A new crisis whose end we have not seen yet was triggered by the announcement that Nancy Pelosi, the Democratic leader in Congress, would visit Taiwan, which provoked a negative and aggressive reaction from Xi, the Chinese premier. Everyone knows that the Chinese want to recover Taiwan, which they consider theirs, which is a red light in global stability. A phone call with Biden told him that “he who plays with fire can get burned”.
Mexico continues in a political crisis, with AMLO becoming more polarizing by the day, attacking all intellectuals, business people, and those who promote economic activity while gaining popularity among the less privileged classes.
The dismissal of the risk of the United States and Canada imposing sanctions and even abandoning the USMCA for violations in the energy sector clearly shows a lack of perception of what is happening.
The poor and even insulting reception AMLO received on his trip to Washington is an example of the deterioration of the U.S.-Mexico relationship. I would characterize the trip as a futile effort to resolve differences in trade, immigration, water, and other issues so crucial to both countries.
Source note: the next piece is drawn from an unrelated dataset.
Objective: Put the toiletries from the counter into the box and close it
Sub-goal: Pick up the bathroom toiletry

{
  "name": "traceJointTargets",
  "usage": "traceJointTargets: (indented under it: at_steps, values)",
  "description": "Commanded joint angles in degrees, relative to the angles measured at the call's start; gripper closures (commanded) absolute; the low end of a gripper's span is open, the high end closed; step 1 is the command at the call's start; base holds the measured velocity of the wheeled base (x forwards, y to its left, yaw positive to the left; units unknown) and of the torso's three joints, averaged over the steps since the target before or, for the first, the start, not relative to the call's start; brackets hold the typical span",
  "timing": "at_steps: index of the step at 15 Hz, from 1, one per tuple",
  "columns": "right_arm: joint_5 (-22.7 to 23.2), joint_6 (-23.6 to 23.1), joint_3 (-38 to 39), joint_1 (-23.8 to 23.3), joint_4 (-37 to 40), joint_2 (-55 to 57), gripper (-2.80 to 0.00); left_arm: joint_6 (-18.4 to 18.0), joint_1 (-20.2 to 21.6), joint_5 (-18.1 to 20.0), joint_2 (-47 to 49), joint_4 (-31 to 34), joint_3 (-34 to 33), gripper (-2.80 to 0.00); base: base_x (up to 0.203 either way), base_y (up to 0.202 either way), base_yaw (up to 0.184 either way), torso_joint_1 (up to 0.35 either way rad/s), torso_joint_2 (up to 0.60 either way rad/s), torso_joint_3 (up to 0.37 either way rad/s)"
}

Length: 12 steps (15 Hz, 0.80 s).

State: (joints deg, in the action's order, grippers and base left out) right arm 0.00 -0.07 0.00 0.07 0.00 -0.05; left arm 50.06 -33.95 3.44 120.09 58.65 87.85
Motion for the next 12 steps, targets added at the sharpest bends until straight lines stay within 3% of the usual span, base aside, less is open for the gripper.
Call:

I found it interesting that two days after the return to Mexico, Caro Quintero was miraculously recaptured, which, in my opinion, indicates that they did know where he was and that there was an agreement in the talks between the two presidents.
I was struck by the Financial Intelligence Unit’s (FIU) attack on Peña Nieto, where the supposed pact of not persecuting previous presidents was broken. This may influence who will be AMLO’s successor since no candidate “not aligned” with the President would be acceptable if they were to go against AMLO’s relatives or inner circle that would have made questionable operations.
I believe that there has not been the Fourth Transformation but a destruction of the institutions that kept the country stable and calm since 1925 and that the militarization of the country will make it much more difficult to govern in the future.
The fact that the Mayan train already has a cost of 17 Billion dollars, 70% over budget, and Dos Bocas with $18 Billion spent and $21.5B programmed to finish the work, are examples of the total loss of control and power of the military. It is worth noting that no new refinery has been built in the United States since 1977.
Portfolios had an exceptional month with stock markets having their best month since 2020 with a recovery of about 10%, bonds with gains of over 2% as the treasury bond rate moved from 3.4% or 2.70%, currencies stable, within the strength of the dollar, and even cryptocurrencies recovering 10% of their value.
Gold remains depressed but rebounded from an 18-month low to $1,766.50.